To determine the rate, etiology, and timing of unplanned and planned hospital readmissions and to identify risk factors for unplanned readmission in children who survive a hospitalization for trauma.
Multicenter retrospective cohort study of a probabilistically linked dataset from the National Trauma Data Bank and the Pediatric Health Information System database, 2007–2012.
Twenty-nine U.S. children’s hospitals.
51,591 children (< 18 yr at admission) who survived more than or equal to a 2-day hospitalization for trauma.

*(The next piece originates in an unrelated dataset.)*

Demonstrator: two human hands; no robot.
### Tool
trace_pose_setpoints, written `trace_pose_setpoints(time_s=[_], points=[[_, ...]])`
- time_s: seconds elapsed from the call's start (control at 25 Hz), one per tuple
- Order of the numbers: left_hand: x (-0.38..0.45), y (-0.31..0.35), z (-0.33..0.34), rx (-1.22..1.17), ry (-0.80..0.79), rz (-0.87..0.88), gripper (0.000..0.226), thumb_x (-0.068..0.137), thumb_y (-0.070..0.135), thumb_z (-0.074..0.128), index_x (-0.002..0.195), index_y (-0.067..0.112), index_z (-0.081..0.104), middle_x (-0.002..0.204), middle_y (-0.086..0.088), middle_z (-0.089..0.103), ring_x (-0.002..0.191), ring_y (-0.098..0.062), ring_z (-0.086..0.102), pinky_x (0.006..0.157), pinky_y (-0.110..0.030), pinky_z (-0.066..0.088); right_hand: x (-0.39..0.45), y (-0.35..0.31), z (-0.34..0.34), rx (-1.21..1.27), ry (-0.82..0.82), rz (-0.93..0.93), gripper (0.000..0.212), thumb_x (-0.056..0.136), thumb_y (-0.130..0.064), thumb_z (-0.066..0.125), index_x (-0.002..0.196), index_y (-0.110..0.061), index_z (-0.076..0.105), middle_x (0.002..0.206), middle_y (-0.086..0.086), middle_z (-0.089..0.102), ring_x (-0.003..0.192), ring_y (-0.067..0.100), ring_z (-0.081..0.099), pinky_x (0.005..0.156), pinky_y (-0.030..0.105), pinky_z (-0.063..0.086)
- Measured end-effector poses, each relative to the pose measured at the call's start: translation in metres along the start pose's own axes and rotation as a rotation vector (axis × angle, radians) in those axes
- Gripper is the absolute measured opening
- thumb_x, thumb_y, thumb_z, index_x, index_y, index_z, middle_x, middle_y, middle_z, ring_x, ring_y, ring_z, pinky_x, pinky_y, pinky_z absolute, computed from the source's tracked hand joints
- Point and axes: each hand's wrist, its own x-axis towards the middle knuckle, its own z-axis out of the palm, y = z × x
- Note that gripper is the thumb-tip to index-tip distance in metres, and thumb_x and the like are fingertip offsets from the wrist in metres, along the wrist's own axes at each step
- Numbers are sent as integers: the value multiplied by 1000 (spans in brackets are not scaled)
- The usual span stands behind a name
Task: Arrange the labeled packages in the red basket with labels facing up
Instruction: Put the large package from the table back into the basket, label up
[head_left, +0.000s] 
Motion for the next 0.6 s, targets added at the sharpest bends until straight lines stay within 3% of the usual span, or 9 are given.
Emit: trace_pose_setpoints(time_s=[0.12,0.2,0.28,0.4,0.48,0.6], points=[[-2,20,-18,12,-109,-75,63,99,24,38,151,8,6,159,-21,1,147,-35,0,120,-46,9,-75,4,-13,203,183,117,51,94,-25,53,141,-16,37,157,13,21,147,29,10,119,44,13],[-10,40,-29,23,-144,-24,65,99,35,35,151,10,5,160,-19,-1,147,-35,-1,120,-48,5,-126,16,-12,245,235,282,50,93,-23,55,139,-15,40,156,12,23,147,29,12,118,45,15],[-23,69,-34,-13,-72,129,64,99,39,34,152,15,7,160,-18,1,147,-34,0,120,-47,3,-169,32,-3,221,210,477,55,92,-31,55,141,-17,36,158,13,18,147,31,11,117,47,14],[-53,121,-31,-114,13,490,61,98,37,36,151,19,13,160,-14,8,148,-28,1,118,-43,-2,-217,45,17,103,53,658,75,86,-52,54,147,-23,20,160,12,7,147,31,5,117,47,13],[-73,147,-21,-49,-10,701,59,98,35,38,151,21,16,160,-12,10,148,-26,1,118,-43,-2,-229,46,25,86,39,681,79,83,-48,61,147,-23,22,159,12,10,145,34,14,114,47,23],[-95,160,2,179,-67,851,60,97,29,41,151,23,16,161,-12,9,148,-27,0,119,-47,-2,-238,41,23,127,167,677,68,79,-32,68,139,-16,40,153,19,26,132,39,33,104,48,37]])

The primary outcome was unplanned readmission within 1 year of discharge from the injury hospitalization. Secondary outcomes included any readmission, reason for readmission, time to readmission, and number of readmissions within 1 year of discharge. The primary exposure groups were isolated traumatic brain injury, both traumatic brain injury and other injury, or nontraumatic brain injury only. We hypothesized a priori that any traumatic brain injury would be associated with both planned and unplanned hospital readmission. We used All Patient Refined Diagnosis Related Groups codes to categorize readmissions by etiology and planned or unplanned. Overall, 4,301/49,982 of the patients (8.6%) with more than or equal to 1 year of observation time were readmitted to the same hospital within 1 year. Many readmissions were unplanned: 2,704/49,982 (5.4%) experienced an unplanned readmission in the first year. The most common reason for unplanned readmission was infection (22%), primarily postoperative or posttraumatic infection (38% of readmissions for infection). Traumatic brain injury was associated with lower odds of unplanned readmission in multivariable analyses. Seizure or RBC transfusion during the index hospitalization were the strongest predictors of unplanned, earlier, and multiple readmissions.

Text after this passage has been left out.